A Universidade do Porto (UP) promove uma Conferência que junta vários negacionistas das alterações climáticas. Entre os oradores da “Basic Science of a Changing Climate”, perfilam-se nomes que defendem, por exemplo, que a Terra é plana.

Se a única vontade expressa por parte desta ‘comunidade de pensadores’ fosse um revivalismo das discussões científicas da Idade Moderna, poderia ter algum interesse – para o estudo da História da Investigação Científica, por exemplo. Não é o caso, nem Galileu nem Copérnico merecem tal afronta. Este encontro, apadrinhado pela Universidade, vem desafiar todos os factos científicos que apontam as causas das alterações climáticas como responsabilidade da nossa espécie.

A notícia gerou espanto e revolta. “Como é possível a Casa da Ciência deixar entrar quem a põe em causa?”, foi uma das reações que mais se fez ouvir. Rapidamente, a instituição invocou o direito a defender-se e afirmou que não fecha a porta a nenhum debate. Ora, não se trata de decidir se a Universidade, ou qualquer uma das suas faculdades, deve ou não aceitar um pedido de cedência de espaço sem escrutinar o propósito de tal organização. Mesmo nesses casos, é responsabilidade de qualquer instituição pública, principalmente do ensino superior, garantir que os discursos proferidos não atentam contra qualquer liberdade.

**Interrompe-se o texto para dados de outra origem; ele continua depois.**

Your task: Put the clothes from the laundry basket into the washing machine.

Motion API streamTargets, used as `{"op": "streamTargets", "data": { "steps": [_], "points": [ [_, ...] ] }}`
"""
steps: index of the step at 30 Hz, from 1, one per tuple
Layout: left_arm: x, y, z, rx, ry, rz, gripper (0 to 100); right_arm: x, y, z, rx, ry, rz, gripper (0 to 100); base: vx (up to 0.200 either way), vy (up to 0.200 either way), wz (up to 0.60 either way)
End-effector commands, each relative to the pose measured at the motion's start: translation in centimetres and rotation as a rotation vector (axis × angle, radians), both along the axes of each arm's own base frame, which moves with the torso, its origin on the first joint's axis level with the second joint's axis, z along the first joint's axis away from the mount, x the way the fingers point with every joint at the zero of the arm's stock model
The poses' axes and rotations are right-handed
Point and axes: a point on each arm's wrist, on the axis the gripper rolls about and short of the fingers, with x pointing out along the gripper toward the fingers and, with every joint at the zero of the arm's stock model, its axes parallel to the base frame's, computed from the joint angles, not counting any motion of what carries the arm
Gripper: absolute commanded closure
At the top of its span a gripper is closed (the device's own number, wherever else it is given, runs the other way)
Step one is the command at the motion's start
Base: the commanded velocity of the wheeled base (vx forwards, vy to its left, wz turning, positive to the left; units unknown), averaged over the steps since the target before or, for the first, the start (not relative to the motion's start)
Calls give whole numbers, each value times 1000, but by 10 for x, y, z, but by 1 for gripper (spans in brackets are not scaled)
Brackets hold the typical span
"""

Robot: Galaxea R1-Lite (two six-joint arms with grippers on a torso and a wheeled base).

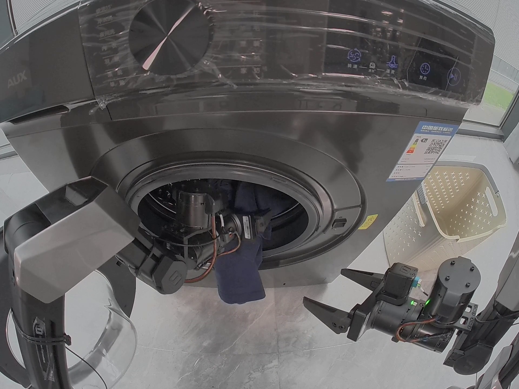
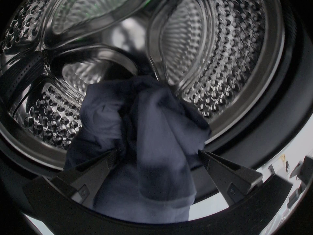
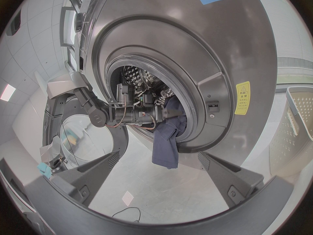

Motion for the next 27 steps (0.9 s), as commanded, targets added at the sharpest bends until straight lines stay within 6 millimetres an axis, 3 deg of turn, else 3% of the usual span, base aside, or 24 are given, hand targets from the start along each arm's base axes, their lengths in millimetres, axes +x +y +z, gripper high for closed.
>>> {"op": "streamTargets", "data": {
  "steps": [1, 5, 6, 10, 12, 13, 15, 19, 23, 27],
  "points": [
    [-8, 0, -25, 70, 61, -25, 0, -1, 1, 0, 0, 1, 7, 0, 0, 0, 0],
    [0, 2, -41, 101, 76, -14, 0, -3, 3, 0, 0, 1, 18, 0, 0, 0, 0],
    [3, 3, -42, 101, 73, -7, 100, -2, 3, 0, 1, 2, 16, 0, 0, 0, 0],
    [18, 2, -32, 72, 28, 12, 100, -2, 3, -1, 0, 3, 16, 0, 0, 0, 0],
    [25, -1, -21, 47, -7, 22, 100, -2, 4, -1, -1, 4, 17, 0, 0, 0, 0],
    [39, 3, -4, 6, -58, 71, 100, -2, 4, -1, 1, 2, 17, 0, 0, 0, 0],
    [51, 6, 12, -45, -94, 125, 100, -2, 4, -1, 1, 2, 17, 0, 0, 0, 0],
    [69, 7, 30, -117, -168, 178, 100, -1, 4, 0, 3, -1, 16, 0, 0, 0, 0],
    [78, 2, 45, -192, -249, 192, 100, -1, 4, 0, 3, -1, 16, 0, 0, 0, 0],
    [75, 0, 43, -197, -247, 191, 100, -1, 4, 0, 4, -2, 14, 0, 0, 0, 0]
  ]
}}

No comunicado enviado pela UP a toda a comunidade académica, o principal argumento é a defesa da liberdade de opinião. Mais uma vez, não está em causa o conceito fundamental da Constituição e do próprio funcionamento de um Estado democrático. O que provocou a onda de contestação foi o logótipo da Universidade do Porto no cartaz do evento.

Trata-se, sim, de um debate sobre compromissos. Devem as portas da razão estar constantemente abertas para que todos os seus inimigos possam festejar na sua sala de estar? A pretensa neutralidade na posição da UP não existe. A escolha de promover um evento desta natureza implica um posicionamento político implícito. Como prova disso, daremos atenção às declarações de uma das professoras responsáveis pela sua organização: “Não me interessa ter cá alguém a dizer que a causa das alterações climáticas é o CO2, isso não é ciência, é política”.

Rapidamente nos vem à memória uma frase batida: então o que é que não é política? Como afirmei acima, este é um debate sobre compromissos. Não existem lugares vazios nem posições neutrais no debate científico. Quando se abrem as portas a quem desmente, com factos não científicos e através de fake news, as alterações climáticas e as suas causas, está a desautorizar-se a própria legitimidade da Universidade.

É função da Universidade pugnar pela defesa das várias liberdades, entre as quais destaco a liberdade científica e a liberdade de expressão, num sentido amplo. Mas, para que ela possa cumprir essa função social, precisamos de a defender dos aldrabões.